Thus, Bontempelli theorized a model of fictional writing that would not have as its purpose the expression of the inner reality or the individual genius of the author, but rather the creation of a ‘reservoir’ of fables and myths that would educate the masses through the production of a collective imagination, with the encouragement of the regime. Again, it is worth comparing this with Pagano’s parallel thoughts on ‘anonymity’ in the field of architecture, in which he too, interestingly, used words borrowed from the literary field to describe the creative process:

If we want Italian architecture to proceed along a path capable of moral and aesthetic development and if we want to express our world, we need to act and think and compose poetry [poetare] not with an aristocratic, eccentric sensitivity, proudly enamoured of ratiocinative speculation, but rather aspire to be anonymous, to be free of rhetorical attitudes, and not imprison ourselves in an academy of forms and words. (Pagano 1937, reprinted in 2008 [1976], 150)Footnote 20

The necessity of relinquishing individualism in favour of collective labour, realized in collaborative projects and buildings responding to social needs and functions, and in anonymous architecture, was also a tenet of the modern movement, and was included in the Manifesto of the rationalist Gruppo 7 , many of whose members later became involved in the Quadrante project (see the section on buildings in Chap. 7).

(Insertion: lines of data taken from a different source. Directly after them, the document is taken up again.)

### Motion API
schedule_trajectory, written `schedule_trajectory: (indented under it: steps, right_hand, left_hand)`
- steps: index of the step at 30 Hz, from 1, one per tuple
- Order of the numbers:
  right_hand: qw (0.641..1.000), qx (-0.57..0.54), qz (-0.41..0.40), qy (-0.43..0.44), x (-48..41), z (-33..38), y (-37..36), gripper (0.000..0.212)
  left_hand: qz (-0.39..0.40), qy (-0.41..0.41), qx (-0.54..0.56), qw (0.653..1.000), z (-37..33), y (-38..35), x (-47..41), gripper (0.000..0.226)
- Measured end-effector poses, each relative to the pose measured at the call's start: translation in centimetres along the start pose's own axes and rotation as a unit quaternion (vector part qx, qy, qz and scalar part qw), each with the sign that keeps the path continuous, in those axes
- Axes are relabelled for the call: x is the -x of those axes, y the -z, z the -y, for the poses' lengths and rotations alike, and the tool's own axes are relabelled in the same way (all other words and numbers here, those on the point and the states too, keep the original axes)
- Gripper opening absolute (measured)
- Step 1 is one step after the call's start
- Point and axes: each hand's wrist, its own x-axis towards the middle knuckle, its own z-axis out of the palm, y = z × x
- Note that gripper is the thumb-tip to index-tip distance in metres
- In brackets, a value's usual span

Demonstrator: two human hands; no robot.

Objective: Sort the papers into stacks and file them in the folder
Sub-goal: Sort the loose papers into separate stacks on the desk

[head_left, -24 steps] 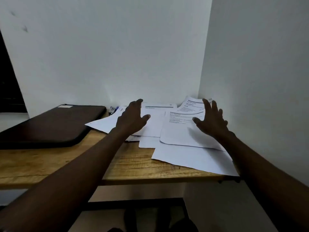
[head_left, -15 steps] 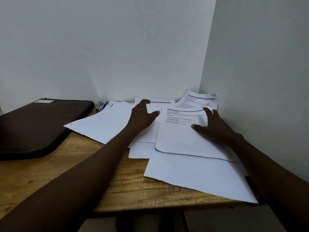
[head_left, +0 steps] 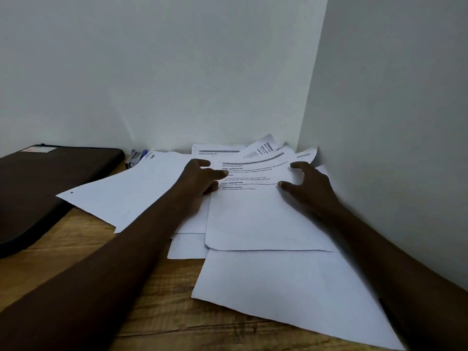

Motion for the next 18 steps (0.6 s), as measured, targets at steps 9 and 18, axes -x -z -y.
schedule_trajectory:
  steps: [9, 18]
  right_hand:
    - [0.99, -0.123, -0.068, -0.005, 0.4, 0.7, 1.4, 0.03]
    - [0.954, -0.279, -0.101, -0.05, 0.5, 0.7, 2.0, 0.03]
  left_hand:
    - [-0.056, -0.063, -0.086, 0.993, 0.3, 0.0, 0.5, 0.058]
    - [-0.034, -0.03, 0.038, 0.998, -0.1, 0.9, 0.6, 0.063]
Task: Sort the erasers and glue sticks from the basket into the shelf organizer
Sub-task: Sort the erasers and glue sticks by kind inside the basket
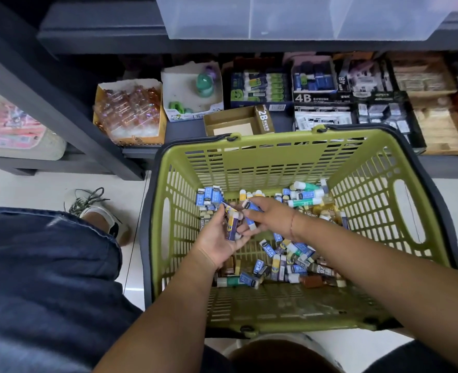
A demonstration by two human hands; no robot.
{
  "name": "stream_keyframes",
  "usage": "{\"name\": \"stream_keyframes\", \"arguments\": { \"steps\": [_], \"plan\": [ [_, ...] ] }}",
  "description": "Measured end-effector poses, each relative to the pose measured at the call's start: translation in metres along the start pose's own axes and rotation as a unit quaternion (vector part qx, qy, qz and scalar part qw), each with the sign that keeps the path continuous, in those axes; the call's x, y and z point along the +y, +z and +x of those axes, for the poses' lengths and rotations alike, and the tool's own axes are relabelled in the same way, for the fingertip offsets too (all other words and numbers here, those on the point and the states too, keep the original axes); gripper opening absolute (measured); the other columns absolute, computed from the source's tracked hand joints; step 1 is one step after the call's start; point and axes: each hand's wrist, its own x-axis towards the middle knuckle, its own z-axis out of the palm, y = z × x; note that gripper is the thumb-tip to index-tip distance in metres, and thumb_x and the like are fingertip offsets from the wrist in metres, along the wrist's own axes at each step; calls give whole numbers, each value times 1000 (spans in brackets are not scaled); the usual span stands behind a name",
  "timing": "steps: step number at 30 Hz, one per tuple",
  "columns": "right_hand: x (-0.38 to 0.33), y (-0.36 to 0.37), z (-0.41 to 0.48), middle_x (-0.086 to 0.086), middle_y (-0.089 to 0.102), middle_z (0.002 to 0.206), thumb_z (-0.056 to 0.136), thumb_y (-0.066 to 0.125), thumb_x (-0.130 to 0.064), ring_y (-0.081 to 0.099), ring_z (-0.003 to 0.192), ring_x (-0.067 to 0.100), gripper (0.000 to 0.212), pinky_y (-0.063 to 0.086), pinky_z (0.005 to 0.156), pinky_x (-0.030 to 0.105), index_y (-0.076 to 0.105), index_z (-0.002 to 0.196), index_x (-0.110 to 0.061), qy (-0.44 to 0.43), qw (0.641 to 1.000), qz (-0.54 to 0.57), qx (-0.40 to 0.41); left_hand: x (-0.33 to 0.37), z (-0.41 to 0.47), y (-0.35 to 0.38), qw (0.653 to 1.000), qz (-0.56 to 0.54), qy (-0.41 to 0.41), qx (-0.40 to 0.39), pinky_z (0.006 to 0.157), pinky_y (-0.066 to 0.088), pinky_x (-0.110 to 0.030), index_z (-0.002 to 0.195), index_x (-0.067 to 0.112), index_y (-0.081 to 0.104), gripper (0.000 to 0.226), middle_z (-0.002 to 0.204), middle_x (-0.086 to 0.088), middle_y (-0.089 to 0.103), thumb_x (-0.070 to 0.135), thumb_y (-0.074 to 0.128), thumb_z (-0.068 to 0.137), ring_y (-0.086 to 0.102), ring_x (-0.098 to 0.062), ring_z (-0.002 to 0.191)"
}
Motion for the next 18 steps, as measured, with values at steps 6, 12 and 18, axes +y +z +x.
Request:
{"name": "stream_keyframes", "arguments": {
  "steps": [6, 12, 18],
  "plan": [
    [-2, -5, 1, 14, 62, 102, 97, 49, -5, 69, 65, 11, 30, 58, 63, 23, 47, 124, 7, -11, 998, 56, 25, -1, 2, -1, 1000, -21, 10, -17, 56, 50, -22, 100, 11, 66, 41, 81, -5, 65, 45, 43, 97, 55, -13, 63],
    [-1, 1, 6, 9, 60, 89, 100, 41, -4, 61, 76, 16, 16, 56, 66, 21, 55, 109, -3, -6, 982, 175, 65, 0, 9, -7, 998, -64, -7, 19, 51, 50, -21, 94, 17, 60, 31, 86, -4, 60, 45, 47, 96, 58, -14, 56],
    [7, -17, 8, 12, 59, 93, 100, 39, -2, 58, 88, 21, 24, 56, 76, 39, 62, 97, -9, 61, 932, 351, 69, -1, 1, -6, 996, -82, -25, 9, 47, 46, -20, 86, 16, 62, 26, 78, -5, 60, 41, 55, 90, 54, -14, 52]
  ]
}}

Quadrante: A ‘United Aesthetic Front’ for the Modernization of Fascist Culture

The ‘close alliance’, as Bontempelli called it, between functional architecture and the new novel was cemented in the pages of Quadrante. The first issue of the journal, published on 1 May 1933, opened with two articles written by its two directors, Bontempelli and Pietro Maria Bardi. Bardi stated that

[i]t was inevitable that I should undertake a close collaboration with Bontempelli. The decisive contribution he made to the polemic I started in favour of rational architecture is unforgettable […]. That was how we, the new architects and I, found a common understanding with Bontempelli, exploring conditions and clarifying ideas regarding the necessity of something like a united aesthetic front. (Bardi 1933a, 2)Footnote 21

The correspondence preceding the launch of Quadrante, in which the two directors discussed the contents and slant of the journal, particularly its first issue, reveals the intellectual continuity that they sought to establish between 900 and Quadrante.Footnote 22 From a letter of January 1933, we gather that Bontempelli’s original idea was to call the journal Quadrante ‘900, and that if it was decided that it should be named simply Quadrante, he wanted an article in the first issue explaining why it was not called 900. The reason was that the words ‘900’ and ‘novecentista’ had been appropriated by artistic movements with which the Quadrante group did not wish be associated, particularly in the field of architecture, a crucial focus of the magazine (Tentori 1990, 370–71). Indeed, compared to 900, Quadrante significantly shifted its focus towards architecture, specifically rational-functional architecture, which Bardi in particular aimed at establishing as the arte di stato of the Fascist regime (Bardi 1931a).

Quadrante played a key role in the establishment of rationalism, the Italian ‘variant’ of modernist architecture, and in its politicization, as shown by David Rifkind in his seminal monograph (2012). However, the journal played another crucial role in 1930s’ Italian culture, namely that of establishing a platform for the creation of an interdisciplinary project of cultural renewal under the auspices of the Fascist regime. In this regard, it is useful to mention that neither Bardi nor Bontempelli were architects. One of the main principles behind the creation of Quadrante was the ideal of the ‘unity’ of the arts, as clearly stated by its directors in the first issue. Accordingly, one of its main goals was the formation of what Bardi called a ‘united aesthetic front’ (‘un fronte unico dell’estetica’). This could be defined as a united front of aesthetic modernity, engaging not only in a ‘battle for modernism’, but also in a battle for modernity—understood as a specifically Fascist and interdisciplinary aesthetic modernity—which would result in the renewal of the cultural and social spheres through the arts. According to Jeffrey Schnapp,

[Quadrante] set out to interpret the word ‘architecture’ in the broadest possible sense: as referring to the entire complex of means by which an ultramodern fascist Italy—a technologically, socially, culturally, juridically, politically, and psychologically modernized Italy—could be constructed. (Schnapp 2004, 37)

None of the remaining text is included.